Write out all of the records, keeping each one exactly as written.

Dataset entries
════════════════
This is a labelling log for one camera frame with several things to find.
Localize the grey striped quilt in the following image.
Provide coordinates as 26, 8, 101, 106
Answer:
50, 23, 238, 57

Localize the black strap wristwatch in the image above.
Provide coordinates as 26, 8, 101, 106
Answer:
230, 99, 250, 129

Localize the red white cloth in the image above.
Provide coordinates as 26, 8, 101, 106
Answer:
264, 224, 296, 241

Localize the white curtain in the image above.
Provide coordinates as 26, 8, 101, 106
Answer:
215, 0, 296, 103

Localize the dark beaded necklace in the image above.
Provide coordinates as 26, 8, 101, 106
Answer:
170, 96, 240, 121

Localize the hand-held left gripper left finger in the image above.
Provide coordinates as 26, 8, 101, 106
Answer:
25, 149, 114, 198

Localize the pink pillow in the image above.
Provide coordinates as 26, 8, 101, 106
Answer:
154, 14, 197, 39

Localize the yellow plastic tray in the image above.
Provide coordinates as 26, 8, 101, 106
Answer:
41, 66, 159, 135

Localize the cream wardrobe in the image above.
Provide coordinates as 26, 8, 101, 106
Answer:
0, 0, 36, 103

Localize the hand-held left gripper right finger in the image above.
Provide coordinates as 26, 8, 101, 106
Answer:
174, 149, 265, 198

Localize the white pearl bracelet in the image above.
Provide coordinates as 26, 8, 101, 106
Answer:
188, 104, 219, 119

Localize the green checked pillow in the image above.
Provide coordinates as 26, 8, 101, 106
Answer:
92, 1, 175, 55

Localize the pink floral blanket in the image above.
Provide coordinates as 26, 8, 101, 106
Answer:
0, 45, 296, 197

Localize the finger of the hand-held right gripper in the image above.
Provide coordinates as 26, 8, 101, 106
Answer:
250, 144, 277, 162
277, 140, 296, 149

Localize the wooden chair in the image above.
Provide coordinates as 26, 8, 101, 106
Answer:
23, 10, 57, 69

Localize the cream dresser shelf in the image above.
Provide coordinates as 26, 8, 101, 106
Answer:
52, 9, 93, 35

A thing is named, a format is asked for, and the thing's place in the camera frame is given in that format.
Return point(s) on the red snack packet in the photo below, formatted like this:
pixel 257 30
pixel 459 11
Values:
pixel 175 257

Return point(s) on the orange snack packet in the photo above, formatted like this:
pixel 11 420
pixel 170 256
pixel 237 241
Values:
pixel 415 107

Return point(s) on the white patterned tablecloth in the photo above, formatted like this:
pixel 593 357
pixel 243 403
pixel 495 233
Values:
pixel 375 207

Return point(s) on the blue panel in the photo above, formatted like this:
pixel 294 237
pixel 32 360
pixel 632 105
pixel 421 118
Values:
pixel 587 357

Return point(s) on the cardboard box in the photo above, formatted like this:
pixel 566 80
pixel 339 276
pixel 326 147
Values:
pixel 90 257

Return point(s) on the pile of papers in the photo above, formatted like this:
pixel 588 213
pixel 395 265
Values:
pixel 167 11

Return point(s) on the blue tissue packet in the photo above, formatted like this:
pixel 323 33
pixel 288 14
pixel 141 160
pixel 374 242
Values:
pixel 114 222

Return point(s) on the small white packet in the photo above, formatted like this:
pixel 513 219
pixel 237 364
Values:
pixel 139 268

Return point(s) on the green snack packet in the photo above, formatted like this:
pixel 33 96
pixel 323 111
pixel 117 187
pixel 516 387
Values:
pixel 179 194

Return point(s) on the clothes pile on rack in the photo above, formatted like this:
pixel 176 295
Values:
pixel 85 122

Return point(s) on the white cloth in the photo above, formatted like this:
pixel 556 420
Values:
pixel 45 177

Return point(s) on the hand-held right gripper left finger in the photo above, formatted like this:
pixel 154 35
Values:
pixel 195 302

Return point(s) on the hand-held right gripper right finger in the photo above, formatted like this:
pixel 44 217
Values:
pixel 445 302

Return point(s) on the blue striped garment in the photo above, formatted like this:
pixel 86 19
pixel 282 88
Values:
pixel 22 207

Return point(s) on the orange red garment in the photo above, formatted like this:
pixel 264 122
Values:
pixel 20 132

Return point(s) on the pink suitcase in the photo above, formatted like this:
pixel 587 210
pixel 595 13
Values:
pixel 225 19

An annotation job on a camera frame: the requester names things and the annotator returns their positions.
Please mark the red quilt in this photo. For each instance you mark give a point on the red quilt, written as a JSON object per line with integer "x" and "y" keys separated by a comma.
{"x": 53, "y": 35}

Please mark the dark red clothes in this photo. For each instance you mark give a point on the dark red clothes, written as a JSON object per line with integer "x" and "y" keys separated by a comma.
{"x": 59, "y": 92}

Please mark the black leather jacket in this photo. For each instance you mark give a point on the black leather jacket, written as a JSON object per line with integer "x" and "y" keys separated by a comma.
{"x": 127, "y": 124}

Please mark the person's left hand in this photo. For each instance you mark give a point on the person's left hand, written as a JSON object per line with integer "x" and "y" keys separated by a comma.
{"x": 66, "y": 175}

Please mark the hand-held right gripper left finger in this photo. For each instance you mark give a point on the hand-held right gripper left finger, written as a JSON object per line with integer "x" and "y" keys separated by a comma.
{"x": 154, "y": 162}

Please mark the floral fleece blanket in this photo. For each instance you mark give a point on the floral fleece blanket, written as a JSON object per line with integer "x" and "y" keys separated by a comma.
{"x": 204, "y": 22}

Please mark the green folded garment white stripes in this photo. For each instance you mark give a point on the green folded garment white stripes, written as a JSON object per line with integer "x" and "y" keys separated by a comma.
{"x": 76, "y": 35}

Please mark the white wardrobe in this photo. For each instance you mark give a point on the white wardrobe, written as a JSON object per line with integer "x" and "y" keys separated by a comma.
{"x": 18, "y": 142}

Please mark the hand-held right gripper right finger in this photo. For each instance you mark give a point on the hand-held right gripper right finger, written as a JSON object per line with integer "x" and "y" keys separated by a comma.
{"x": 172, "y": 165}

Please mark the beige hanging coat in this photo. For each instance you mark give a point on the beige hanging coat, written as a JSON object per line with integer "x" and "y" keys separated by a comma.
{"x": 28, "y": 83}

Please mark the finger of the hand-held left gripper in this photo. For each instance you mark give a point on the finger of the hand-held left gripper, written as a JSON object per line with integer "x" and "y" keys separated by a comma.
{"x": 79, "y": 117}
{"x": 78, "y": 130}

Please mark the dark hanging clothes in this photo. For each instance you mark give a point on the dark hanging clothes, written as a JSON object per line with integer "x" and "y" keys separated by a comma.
════════════════
§ Response area:
This is a labelling log for one camera frame with several things to find.
Localize the grey striped quilt in the following image.
Provide coordinates as 26, 8, 101, 106
Answer:
50, 23, 238, 57

Localize the black strap wristwatch in the image above.
Provide coordinates as 26, 8, 101, 106
Answer:
230, 99, 250, 129

Localize the red white cloth in the image above.
Provide coordinates as 26, 8, 101, 106
Answer:
264, 224, 296, 241

Localize the white curtain in the image above.
Provide coordinates as 26, 8, 101, 106
Answer:
215, 0, 296, 103

Localize the dark beaded necklace in the image above.
Provide coordinates as 26, 8, 101, 106
Answer:
170, 96, 240, 121

Localize the hand-held left gripper left finger in the image above.
Provide coordinates as 26, 8, 101, 106
Answer:
25, 149, 114, 198

Localize the pink pillow in the image above.
Provide coordinates as 26, 8, 101, 106
Answer:
154, 14, 197, 39

Localize the yellow plastic tray in the image above.
Provide coordinates as 26, 8, 101, 106
Answer:
41, 66, 159, 135

Localize the cream wardrobe in the image above.
Provide coordinates as 26, 8, 101, 106
Answer:
0, 0, 36, 103

Localize the hand-held left gripper right finger in the image above.
Provide coordinates as 26, 8, 101, 106
Answer:
174, 149, 265, 198

Localize the white pearl bracelet in the image above.
Provide coordinates as 26, 8, 101, 106
Answer:
188, 104, 219, 119

Localize the green checked pillow in the image above.
Provide coordinates as 26, 8, 101, 106
Answer:
92, 1, 175, 55

Localize the pink floral blanket in the image above.
Provide coordinates as 26, 8, 101, 106
Answer:
0, 45, 296, 197

Localize the finger of the hand-held right gripper in the image above.
Provide coordinates as 26, 8, 101, 106
Answer:
250, 144, 277, 162
277, 140, 296, 149

Localize the wooden chair in the image above.
Provide coordinates as 26, 8, 101, 106
Answer:
23, 10, 57, 69

Localize the cream dresser shelf in the image above.
Provide coordinates as 26, 8, 101, 106
Answer:
52, 9, 93, 35

A thing is named, a format is asked for, and the thing's place in the camera frame is given in that format.
Return point(s) on the red snack packet in the photo below, formatted like this:
pixel 257 30
pixel 459 11
Values:
pixel 175 257

Return point(s) on the orange snack packet in the photo above, formatted like this:
pixel 11 420
pixel 170 256
pixel 237 241
Values:
pixel 415 107

Return point(s) on the white patterned tablecloth in the photo above, formatted like this:
pixel 593 357
pixel 243 403
pixel 495 233
Values:
pixel 375 207

Return point(s) on the blue panel in the photo above, formatted like this:
pixel 294 237
pixel 32 360
pixel 632 105
pixel 421 118
Values:
pixel 587 357

Return point(s) on the cardboard box in the photo above, formatted like this:
pixel 566 80
pixel 339 276
pixel 326 147
Values:
pixel 90 257

Return point(s) on the pile of papers in the photo above, formatted like this:
pixel 588 213
pixel 395 265
Values:
pixel 167 11

Return point(s) on the blue tissue packet in the photo above, formatted like this:
pixel 323 33
pixel 288 14
pixel 141 160
pixel 374 242
Values:
pixel 114 222

Return point(s) on the small white packet in the photo above, formatted like this:
pixel 513 219
pixel 237 364
Values:
pixel 139 268

Return point(s) on the green snack packet in the photo above, formatted like this:
pixel 33 96
pixel 323 111
pixel 117 187
pixel 516 387
Values:
pixel 179 194

Return point(s) on the clothes pile on rack in the photo above, formatted like this:
pixel 176 295
Values:
pixel 85 122

Return point(s) on the white cloth in the photo above, formatted like this:
pixel 556 420
Values:
pixel 45 177

Return point(s) on the hand-held right gripper left finger in the photo above, formatted like this:
pixel 154 35
Values:
pixel 195 302

Return point(s) on the hand-held right gripper right finger in the photo above, formatted like this:
pixel 44 217
Values:
pixel 445 302

Return point(s) on the blue striped garment in the photo above, formatted like this:
pixel 86 19
pixel 282 88
Values:
pixel 22 207

Return point(s) on the orange red garment in the photo above, formatted like this:
pixel 264 122
Values:
pixel 20 132

Return point(s) on the pink suitcase in the photo above, formatted like this:
pixel 587 210
pixel 595 13
Values:
pixel 225 19

An annotation job on a camera frame: the requester names things and the annotator returns their positions.
Please mark the red quilt in this photo. For each instance you mark give a point on the red quilt, written as a JSON object per line with integer "x" and "y" keys separated by a comma.
{"x": 53, "y": 35}

Please mark the dark red clothes in this photo. For each instance you mark give a point on the dark red clothes, written as a JSON object per line with integer "x" and "y" keys separated by a comma.
{"x": 59, "y": 92}

Please mark the black leather jacket in this photo. For each instance you mark give a point on the black leather jacket, written as a JSON object per line with integer "x" and "y" keys separated by a comma.
{"x": 127, "y": 124}

Please mark the person's left hand in this photo. For each instance you mark give a point on the person's left hand, written as a JSON object per line with integer "x" and "y" keys separated by a comma.
{"x": 66, "y": 175}

Please mark the hand-held right gripper left finger in this photo. For each instance you mark give a point on the hand-held right gripper left finger, written as a JSON object per line with integer "x" and "y" keys separated by a comma.
{"x": 154, "y": 162}

Please mark the floral fleece blanket in this photo. For each instance you mark give a point on the floral fleece blanket, written as a JSON object per line with integer "x" and "y" keys separated by a comma.
{"x": 204, "y": 22}

Please mark the green folded garment white stripes in this photo. For each instance you mark give a point on the green folded garment white stripes, written as a JSON object per line with integer "x" and "y" keys separated by a comma.
{"x": 76, "y": 35}

Please mark the white wardrobe in this photo. For each instance you mark give a point on the white wardrobe, written as a JSON object per line with integer "x" and "y" keys separated by a comma.
{"x": 18, "y": 142}

Please mark the hand-held right gripper right finger in this photo. For each instance you mark give a point on the hand-held right gripper right finger, written as a JSON object per line with integer "x" and "y" keys separated by a comma.
{"x": 172, "y": 165}

Please mark the beige hanging coat in this photo. For each instance you mark give a point on the beige hanging coat, written as a JSON object per line with integer "x" and "y" keys separated by a comma.
{"x": 28, "y": 83}

Please mark the finger of the hand-held left gripper in this photo. For each instance you mark give a point on the finger of the hand-held left gripper, written as a JSON object per line with integer "x" and "y" keys separated by a comma.
{"x": 79, "y": 117}
{"x": 78, "y": 130}

Please mark the dark hanging clothes in this photo. For each instance you mark give a point on the dark hanging clothes, written as a JSON object per line with integer "x" and "y" keys separated by a comma.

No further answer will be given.